Issues surrounding Trevor and his role as speaker of the House have been bubbling away for a while.
The background is a frankly toxic workplace that we know as Parliament. For decades it has not been a safe place for workers. There is too much concentrated power and too many egos present for a normal civilised workplace to exist.
Trevor Mallard knows this. He has made a concerted effort to change the tone of the place.
For instance he thinks it should be a family friendly place. New mothers ought to be able to look after their babies and continue to work if they want to.
He attempted to address the toxic nature of the place by calling for a report from External Consultant Debbie Francis. Her report was incendiary and for some it was cathartic. One person’s comment on the report, recorded at the beginning of the report, said this:
My hope from the Review is we actually do some things to change this place for the better. I hope it’s not just all talk. We can be better. We have to be better, for democracy’s sake.”
Francis’s primary conclusions were these:
While writing the report she received 14 allegations of sexual assault occurring in the precinct. Her report rightly recorded that these sorts of allegations tended to be underreported and the actual frequency of these sorts of incidents is normally higher.
After the report was released Trevor Mallard said that a staffer had been stood down and a “threat to the safety of women” had been removed. He also, unwisely, said there was a rapist on the premises when it appears that the allegation was one of sexual assault. And even though it appears he discovered this was an overstep he did not immediately walk the statement back.

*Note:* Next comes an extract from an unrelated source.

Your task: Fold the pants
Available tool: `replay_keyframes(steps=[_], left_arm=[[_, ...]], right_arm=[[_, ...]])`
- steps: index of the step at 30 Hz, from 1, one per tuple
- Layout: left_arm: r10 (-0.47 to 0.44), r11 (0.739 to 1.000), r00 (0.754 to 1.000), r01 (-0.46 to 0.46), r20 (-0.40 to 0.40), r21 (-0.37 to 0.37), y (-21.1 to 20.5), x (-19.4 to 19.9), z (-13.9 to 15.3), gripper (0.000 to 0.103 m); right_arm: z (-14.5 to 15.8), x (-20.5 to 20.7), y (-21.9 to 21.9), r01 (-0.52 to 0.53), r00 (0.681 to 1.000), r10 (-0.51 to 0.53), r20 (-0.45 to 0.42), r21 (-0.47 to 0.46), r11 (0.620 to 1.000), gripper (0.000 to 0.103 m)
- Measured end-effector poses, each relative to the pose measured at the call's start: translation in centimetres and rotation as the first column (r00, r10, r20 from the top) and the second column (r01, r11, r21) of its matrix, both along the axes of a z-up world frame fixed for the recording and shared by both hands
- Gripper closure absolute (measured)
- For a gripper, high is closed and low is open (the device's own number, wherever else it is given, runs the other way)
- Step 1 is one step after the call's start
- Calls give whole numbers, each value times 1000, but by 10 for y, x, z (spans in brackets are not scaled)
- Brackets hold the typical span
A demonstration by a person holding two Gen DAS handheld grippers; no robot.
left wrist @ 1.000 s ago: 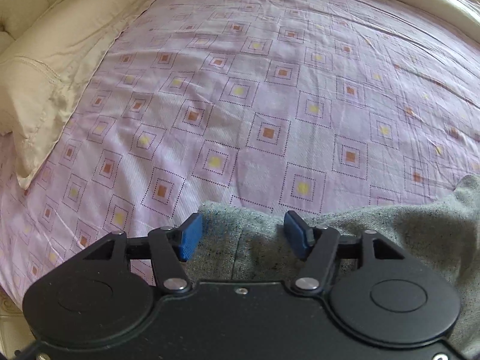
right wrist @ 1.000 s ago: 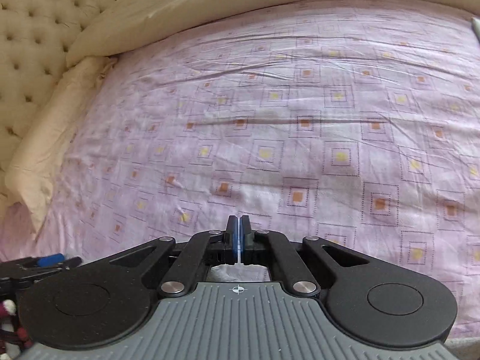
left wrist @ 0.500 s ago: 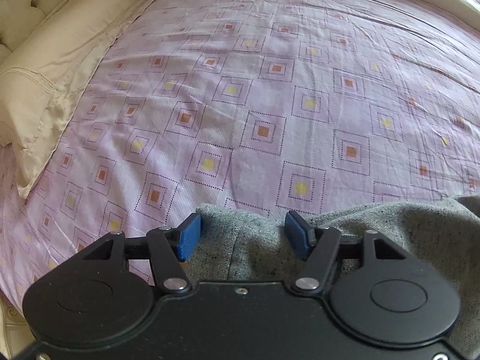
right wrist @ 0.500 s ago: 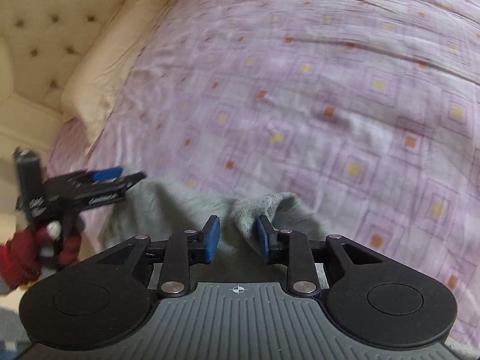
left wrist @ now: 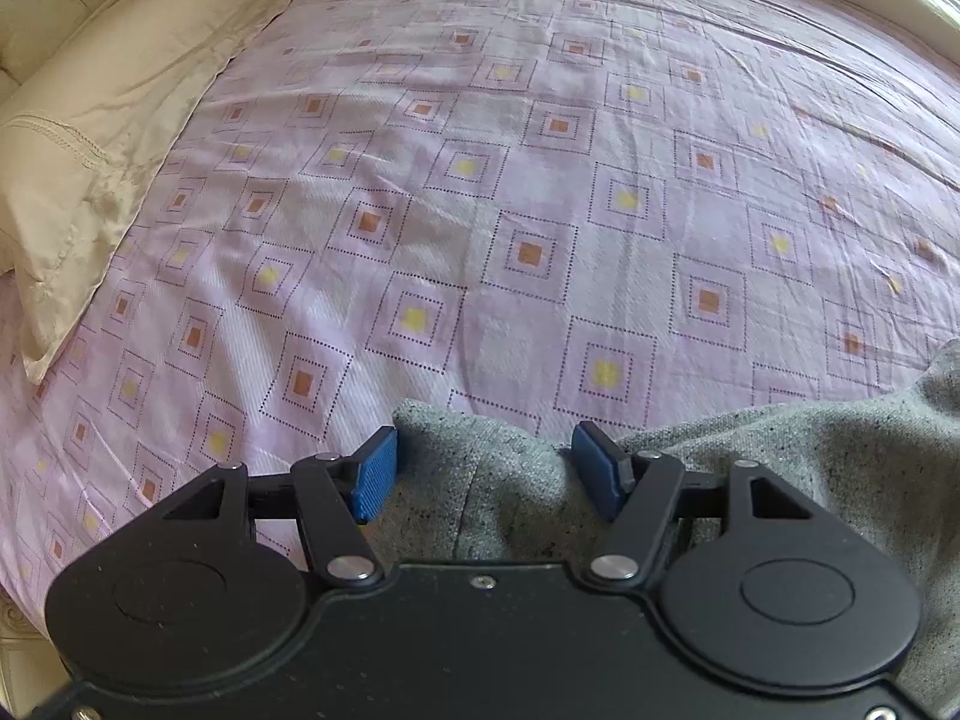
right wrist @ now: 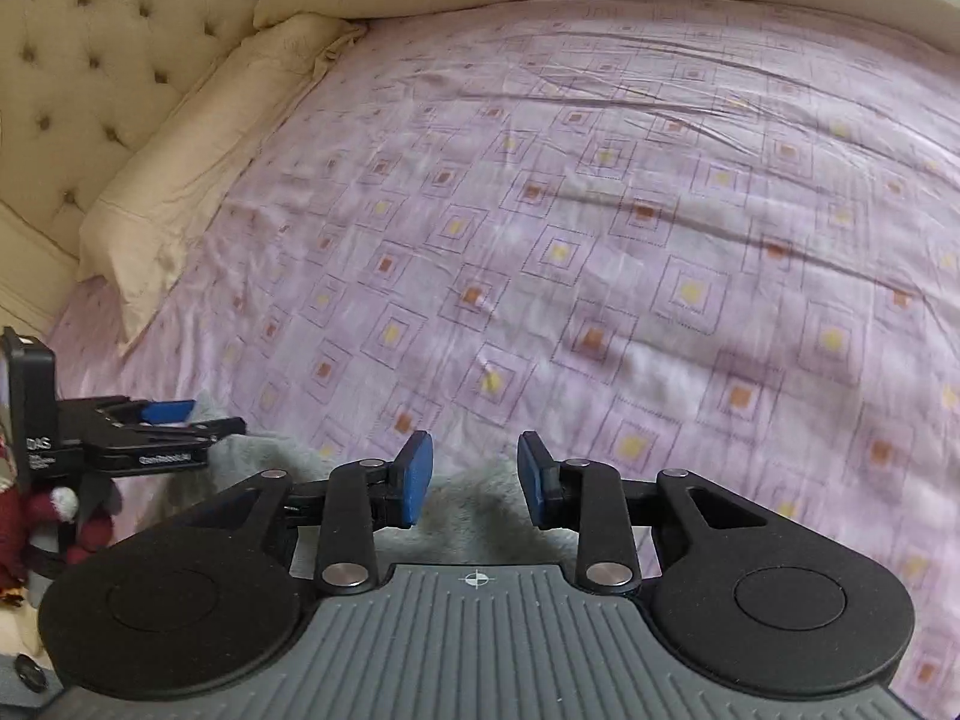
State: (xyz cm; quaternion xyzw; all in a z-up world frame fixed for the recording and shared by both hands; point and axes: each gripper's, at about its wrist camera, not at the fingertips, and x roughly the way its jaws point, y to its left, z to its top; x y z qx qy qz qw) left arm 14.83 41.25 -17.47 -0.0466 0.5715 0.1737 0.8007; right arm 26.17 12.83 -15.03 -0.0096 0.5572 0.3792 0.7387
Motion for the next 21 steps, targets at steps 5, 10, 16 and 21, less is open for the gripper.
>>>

All sorts of legal action then took part.
Clearly Mallard overstepped the mark in calling the person a rapist. This brought back memories of Helen Clark describing John Yelash as a convicted murderer. She should have called him a convicted manslaughterer.
An ex gratia payment has been paid to the person.
National has gone to town on it and raised the matter regularly. They have required Trevor Mallard to appear before Parliament to answer questions, which he did. They have also continuously asserted that he should resign as speaker.
It is interesting they should choose to litigate a situation that is traditionally difficult. Who do you back? The guy who lost his job he complains because of a breach of natural justice or the woman who has complained that she has been sexually assaulted. Deft sympathetic steps are required in handling this sort of situation. I see no evidence of these steps being taken.
“The serious issue of alleged sexual assault and harassment at Parliament was poorly managed and inappropriately politicised last night. The tone of the debate did not reflect well on Parliament as a whole,” Ardern said in a statement on Wednesday.
“Any investigation of claims of sexual assault should be in a manner that takes a victim-centric approach. It also needs to include principles of natural justice for the person allegations are made against.
Ardern said she spoke with Mallard on Wednesday morning.
“He retains my overall confidence; however I have expressed serious concerns to him about the manner in which he conducted himself in the House last night,” Ardern said.
“It did not meet the standards I expect. Nor do I consider it to have met the needs of the victim in this situation. The Speaker acknowledges he did not meet his own standards either.”
Ardern also slammed the Opposition’s “inappropriate” behaviour.
“Issues of this serious nature should not be litigated in Parliament in such a manner. It was wrong. Parliament rightly needs to set standard for others to follow.”
Jacinda is right. Parliamentary privilege should be preserved for the most important of situations. Not a testosterone driven battle for supremacy between MPs.
Trevor has been working really hard to improve things. Parliament right now is a lot better place because of his efforts.
Please do not comment on the identity of any of the persons involved in the complaint.